Claims Against Insurance Companies – Not Just Bad Faith

Insurance transactions tend to resemble one another, so disputes arising from them tend to resemble one another.  There are only so many ways that an insurer and an insured can get crossways.  Most cases present recurring problems that can be grouped into categories.  Insurance law is even more precedent-driven than other areas, as courts try to construe similar policy language consistently.  It is not surprising that cases start to look alike.

The starting point is the contract itself.  The initial inquiry always begins with the language of the contract to determine what is covered and what is not.  Other tort and statutory theories may logically depend on the existence of coverage, or may exist independent of coverage.  The interplay between recovery for breach of contract and recovery under other theories needs to be studied.  Beyond suit for breach of contract, most insurance cases can be grouped into three categories:

(1)  misrepresentations

(2)  nondisclosures

(3)  unfair settlement practices.

One of the most common bases for an insurance dispute is the complaint that someone misrepresented something.  After a claim arises, the insured may feel that the coverage accepted by the insurer is less than the coverage promised at the time of the sale.  Depending on the facts of the case, a representation by the insurer or its agent may lead to liability for breach of contract, unfair business practices, deceptive trade practices, negligence, or fraud.

In a 2003 opinion from the 14th Court of Appeals, styled, Vecellio Ins. Agency, Inc. v. Vanguard Underwriters Ins. Co. the insurer had an indemnity cause of action against one of its own agents if the agent’s conduct results in vicarious liability for the insurer.  Further, as discussed in 2002 14th Court of Appeals opinion styled, Omni Metals, Inc. v. Poe & Brown of Texas, Inc., an agent may be held liable for misrepresentations in the case of a bailee liability policy even where the insured failed to read the coverage, where the jury could find that the insurer and the agent misrepresented the extent of coverage under the policy.  As to what constitutes negligent misrepresentation, read the 2003 opinion from the Austin Court of Appeals styled, New York Life Ins. Co. v. Miller.

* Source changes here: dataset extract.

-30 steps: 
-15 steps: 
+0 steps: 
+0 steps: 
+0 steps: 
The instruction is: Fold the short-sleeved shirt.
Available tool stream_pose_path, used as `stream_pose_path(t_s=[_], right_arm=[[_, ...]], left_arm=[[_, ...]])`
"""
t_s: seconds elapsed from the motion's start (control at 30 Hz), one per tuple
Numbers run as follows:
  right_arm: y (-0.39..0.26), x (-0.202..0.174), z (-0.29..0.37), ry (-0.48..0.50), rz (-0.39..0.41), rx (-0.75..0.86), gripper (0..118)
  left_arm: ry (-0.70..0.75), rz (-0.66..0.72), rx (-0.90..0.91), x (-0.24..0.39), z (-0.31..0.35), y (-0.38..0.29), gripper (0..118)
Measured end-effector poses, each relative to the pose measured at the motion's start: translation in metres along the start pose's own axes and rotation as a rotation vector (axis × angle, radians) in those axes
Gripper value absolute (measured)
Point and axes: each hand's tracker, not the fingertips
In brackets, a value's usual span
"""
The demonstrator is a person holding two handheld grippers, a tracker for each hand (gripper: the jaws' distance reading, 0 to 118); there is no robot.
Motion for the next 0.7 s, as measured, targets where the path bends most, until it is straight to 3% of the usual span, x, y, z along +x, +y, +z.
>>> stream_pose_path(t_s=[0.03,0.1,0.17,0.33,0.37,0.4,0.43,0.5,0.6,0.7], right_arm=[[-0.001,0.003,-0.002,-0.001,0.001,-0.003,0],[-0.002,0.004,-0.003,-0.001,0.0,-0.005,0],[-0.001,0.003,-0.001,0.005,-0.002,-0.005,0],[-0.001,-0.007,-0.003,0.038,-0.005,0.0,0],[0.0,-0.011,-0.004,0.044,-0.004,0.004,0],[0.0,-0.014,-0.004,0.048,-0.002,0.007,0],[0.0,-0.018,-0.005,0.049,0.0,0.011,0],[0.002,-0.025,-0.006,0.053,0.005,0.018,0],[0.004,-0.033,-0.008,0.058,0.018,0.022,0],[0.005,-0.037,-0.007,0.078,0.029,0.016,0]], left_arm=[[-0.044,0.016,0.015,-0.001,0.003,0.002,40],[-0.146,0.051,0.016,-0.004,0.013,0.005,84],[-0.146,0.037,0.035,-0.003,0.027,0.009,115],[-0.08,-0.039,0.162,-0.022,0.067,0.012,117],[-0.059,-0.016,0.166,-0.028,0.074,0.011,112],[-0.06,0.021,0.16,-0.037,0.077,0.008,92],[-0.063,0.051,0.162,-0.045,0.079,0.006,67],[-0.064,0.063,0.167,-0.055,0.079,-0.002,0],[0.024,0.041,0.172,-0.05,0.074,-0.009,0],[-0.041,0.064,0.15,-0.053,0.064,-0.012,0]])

It should be noted that when insurance benefits are received under an employer benefit plan, common law claims for misrepresentation are preempted by the federal statute known as ERISA.

Closely related misrepresentation is the theory that the insurer, agent, or insured failed to disclose information.  For example, if an exclusion is not adequately disclosed, the insurer may be liable for breach of contract for relying on the exclusion to deny a claim.  Failing to adequately disclose limitations or exceptions to coverage may also make the insurer or agent liable for unfair insurance practices or deceptive trade practices.

Several statutory prohibitions are specifically aimed at settlement practices.  Liability may arise from failing to pay benefits that are owed under the policy, for failing to pay benefits that were promised by the agent, for failing to act promptly to settle once liability is reasonably clear, for paying too little, or for paying too slowly.  Liability may also arise from the insurer’s failure to adequately investigate the claim.

Other disputes may arise that do not fit neatly within the preceding categories, such as unreasonable cancellation of a policy, unconscionable conduct, or unfair discrimination.